The troy ounce of the precious metal touched an all-time high of $1,981 on Tuesday but fell sharply to $1,900 area before closing the day in the positive territory. With the market action turning subdued ahead of the all-important FOMC monetary policy announcements, the XAU/USD pair is posting small daily losses near $1,955.

Will USD rebound after FOMC?

On Tuesday, the Federal Reserve announced that it extended its lending programs, which were scheduled to end on September 30th, to the end of the year.

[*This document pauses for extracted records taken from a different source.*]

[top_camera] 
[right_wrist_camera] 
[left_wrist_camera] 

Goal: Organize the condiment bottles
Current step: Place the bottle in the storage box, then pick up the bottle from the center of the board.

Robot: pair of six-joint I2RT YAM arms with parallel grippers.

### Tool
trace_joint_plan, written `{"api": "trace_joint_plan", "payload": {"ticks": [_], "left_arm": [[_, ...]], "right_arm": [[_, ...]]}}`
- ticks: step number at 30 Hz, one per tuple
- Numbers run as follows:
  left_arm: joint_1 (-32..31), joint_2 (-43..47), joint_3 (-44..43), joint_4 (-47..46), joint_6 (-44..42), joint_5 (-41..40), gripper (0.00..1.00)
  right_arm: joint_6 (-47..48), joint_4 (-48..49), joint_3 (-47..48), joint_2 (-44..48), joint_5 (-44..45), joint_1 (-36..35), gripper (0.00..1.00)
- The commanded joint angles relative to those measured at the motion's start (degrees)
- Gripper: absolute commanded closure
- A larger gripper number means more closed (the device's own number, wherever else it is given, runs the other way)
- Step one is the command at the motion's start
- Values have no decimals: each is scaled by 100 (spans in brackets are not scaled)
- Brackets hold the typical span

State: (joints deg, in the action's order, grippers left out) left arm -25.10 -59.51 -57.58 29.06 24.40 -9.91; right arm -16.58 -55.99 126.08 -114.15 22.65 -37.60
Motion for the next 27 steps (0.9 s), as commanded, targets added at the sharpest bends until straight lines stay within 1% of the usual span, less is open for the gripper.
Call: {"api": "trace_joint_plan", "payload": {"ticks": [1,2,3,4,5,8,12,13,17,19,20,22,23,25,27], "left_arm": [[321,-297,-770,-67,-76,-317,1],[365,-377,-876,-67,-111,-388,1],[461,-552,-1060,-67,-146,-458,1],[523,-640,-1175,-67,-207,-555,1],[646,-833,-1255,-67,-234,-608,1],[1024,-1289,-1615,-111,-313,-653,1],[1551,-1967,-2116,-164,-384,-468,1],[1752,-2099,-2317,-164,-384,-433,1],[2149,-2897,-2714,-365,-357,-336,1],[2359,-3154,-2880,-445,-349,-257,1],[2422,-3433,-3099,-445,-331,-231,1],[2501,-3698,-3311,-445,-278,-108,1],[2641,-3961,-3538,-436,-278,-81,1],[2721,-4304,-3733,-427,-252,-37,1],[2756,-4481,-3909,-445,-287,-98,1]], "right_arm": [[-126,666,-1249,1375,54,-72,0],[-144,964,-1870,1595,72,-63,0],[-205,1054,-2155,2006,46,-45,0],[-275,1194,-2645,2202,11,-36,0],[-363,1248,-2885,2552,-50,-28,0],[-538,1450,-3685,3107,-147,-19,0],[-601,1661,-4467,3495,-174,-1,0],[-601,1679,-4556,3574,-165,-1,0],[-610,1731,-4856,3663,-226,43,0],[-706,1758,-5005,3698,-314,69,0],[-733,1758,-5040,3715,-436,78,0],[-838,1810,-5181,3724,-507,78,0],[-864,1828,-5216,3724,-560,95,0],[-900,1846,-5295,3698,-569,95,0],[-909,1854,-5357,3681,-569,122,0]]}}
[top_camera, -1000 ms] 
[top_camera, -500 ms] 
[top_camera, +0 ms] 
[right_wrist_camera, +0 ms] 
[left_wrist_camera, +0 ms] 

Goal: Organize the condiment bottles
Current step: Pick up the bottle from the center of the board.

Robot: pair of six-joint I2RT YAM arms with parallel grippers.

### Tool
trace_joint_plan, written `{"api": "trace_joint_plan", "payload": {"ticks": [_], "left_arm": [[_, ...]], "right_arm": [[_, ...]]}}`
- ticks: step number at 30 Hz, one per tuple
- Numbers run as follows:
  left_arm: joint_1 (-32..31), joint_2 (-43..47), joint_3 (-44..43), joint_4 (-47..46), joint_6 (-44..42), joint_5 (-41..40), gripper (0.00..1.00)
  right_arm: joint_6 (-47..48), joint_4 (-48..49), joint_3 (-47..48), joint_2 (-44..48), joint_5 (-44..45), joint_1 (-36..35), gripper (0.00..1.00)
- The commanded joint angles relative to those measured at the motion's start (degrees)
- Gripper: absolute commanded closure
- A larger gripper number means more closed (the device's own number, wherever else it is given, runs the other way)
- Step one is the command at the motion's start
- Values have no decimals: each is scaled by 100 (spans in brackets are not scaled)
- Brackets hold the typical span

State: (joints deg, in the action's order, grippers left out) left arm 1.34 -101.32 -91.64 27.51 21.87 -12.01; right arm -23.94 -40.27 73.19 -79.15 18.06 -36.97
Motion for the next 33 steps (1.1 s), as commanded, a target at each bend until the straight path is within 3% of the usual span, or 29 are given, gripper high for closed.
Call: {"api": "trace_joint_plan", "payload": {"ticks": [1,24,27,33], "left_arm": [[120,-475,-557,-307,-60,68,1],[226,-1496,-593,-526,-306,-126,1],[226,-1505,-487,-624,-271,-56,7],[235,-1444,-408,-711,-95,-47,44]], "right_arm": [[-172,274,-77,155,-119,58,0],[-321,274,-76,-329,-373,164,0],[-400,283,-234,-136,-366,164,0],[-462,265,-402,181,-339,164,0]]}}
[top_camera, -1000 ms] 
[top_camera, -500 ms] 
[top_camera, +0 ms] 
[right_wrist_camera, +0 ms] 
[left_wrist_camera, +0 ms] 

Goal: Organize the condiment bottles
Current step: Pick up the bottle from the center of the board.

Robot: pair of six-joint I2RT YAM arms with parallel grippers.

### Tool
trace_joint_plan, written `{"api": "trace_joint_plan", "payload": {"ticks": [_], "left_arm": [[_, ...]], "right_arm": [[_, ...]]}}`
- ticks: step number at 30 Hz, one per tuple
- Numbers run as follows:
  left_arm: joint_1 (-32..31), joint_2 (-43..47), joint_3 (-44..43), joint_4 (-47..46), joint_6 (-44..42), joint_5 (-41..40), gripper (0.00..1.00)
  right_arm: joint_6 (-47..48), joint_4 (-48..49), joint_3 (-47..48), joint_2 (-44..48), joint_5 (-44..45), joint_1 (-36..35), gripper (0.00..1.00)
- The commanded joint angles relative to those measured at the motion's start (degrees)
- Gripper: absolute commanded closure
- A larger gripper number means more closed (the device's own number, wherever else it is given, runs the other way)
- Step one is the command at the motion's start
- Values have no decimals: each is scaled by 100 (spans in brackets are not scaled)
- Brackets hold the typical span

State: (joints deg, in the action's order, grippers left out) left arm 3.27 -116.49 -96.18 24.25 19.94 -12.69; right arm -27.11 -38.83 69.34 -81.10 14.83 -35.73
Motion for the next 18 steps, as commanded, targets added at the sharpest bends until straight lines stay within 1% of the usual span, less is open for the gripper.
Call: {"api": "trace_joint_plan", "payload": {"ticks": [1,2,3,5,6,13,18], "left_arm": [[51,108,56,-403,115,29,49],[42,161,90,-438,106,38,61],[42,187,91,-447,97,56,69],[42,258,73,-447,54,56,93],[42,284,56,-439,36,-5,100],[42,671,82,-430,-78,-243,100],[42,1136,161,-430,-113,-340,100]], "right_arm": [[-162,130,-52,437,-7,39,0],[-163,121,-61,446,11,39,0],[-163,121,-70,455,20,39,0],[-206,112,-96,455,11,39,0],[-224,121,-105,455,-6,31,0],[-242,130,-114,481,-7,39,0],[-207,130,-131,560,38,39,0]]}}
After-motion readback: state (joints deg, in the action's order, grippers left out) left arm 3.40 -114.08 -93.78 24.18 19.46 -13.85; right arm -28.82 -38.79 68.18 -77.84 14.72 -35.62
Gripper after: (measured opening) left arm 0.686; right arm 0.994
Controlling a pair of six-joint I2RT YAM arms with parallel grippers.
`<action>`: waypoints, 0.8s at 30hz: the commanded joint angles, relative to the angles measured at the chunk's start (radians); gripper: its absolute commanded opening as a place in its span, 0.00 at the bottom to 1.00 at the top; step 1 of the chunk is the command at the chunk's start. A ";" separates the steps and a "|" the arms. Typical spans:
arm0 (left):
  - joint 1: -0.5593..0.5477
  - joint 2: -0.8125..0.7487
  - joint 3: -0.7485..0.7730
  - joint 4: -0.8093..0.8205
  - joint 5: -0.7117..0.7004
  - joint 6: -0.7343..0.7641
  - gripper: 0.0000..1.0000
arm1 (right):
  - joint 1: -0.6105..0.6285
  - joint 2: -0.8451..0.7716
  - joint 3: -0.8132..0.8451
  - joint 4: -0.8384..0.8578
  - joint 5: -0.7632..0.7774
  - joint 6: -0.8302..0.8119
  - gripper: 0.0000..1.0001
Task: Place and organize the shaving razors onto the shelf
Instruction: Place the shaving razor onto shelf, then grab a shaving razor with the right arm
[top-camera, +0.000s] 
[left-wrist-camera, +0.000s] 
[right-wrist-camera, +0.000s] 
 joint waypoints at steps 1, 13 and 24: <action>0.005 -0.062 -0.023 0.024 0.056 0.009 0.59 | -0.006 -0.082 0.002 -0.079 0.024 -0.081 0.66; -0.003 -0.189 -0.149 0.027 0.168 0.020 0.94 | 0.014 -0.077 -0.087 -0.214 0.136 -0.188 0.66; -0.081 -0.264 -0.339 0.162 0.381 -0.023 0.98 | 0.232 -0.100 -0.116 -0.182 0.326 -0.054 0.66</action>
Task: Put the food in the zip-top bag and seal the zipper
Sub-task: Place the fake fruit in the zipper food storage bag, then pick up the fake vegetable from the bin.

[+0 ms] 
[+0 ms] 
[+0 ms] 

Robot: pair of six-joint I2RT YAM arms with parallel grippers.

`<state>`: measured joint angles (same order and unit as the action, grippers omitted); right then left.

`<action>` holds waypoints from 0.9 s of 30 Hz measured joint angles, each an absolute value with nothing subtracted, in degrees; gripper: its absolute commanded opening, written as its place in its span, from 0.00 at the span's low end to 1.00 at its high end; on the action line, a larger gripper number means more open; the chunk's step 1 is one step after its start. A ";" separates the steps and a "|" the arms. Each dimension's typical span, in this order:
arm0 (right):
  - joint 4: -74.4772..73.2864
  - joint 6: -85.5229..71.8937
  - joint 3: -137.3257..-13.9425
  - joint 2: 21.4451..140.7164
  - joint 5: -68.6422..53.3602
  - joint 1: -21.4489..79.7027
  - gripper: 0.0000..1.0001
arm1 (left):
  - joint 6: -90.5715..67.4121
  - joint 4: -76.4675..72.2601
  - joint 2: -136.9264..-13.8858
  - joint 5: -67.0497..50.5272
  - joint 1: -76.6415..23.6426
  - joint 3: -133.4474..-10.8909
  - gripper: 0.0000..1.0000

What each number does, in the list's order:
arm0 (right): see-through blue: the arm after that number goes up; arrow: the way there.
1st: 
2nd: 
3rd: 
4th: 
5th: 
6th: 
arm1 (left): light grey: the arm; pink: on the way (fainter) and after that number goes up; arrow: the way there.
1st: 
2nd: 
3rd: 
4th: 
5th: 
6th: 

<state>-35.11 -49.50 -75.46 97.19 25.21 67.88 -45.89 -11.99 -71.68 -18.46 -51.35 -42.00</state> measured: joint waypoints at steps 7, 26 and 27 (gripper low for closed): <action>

This development caused US Treasury Bond yields to turn south and weighed on the greenback, helping the pair recover sharply in the second half of the day.

With the Fed opting out not to wait to conclude its two-day meeting to notify markets of this decision, investors are not expecting any major changes to the policy outlook. If the FOMC keeps its policy guidance unchanged in its policy statement, US Treasury bond yields could stage a rebound and force XAU/USD to push lower by providing a boost to the greenback. At the moment, the US Dollar Index is losing 0.1% on the day at 93.62.

Following the impressive two-week rally that saw gold surging from $1,780 to $1,980, Citibank analysts said that they have revised their short-term target to $2,100. Analysts further added that they expect the troy ounce of the precious metal to reach $2,300 within six to 12 months.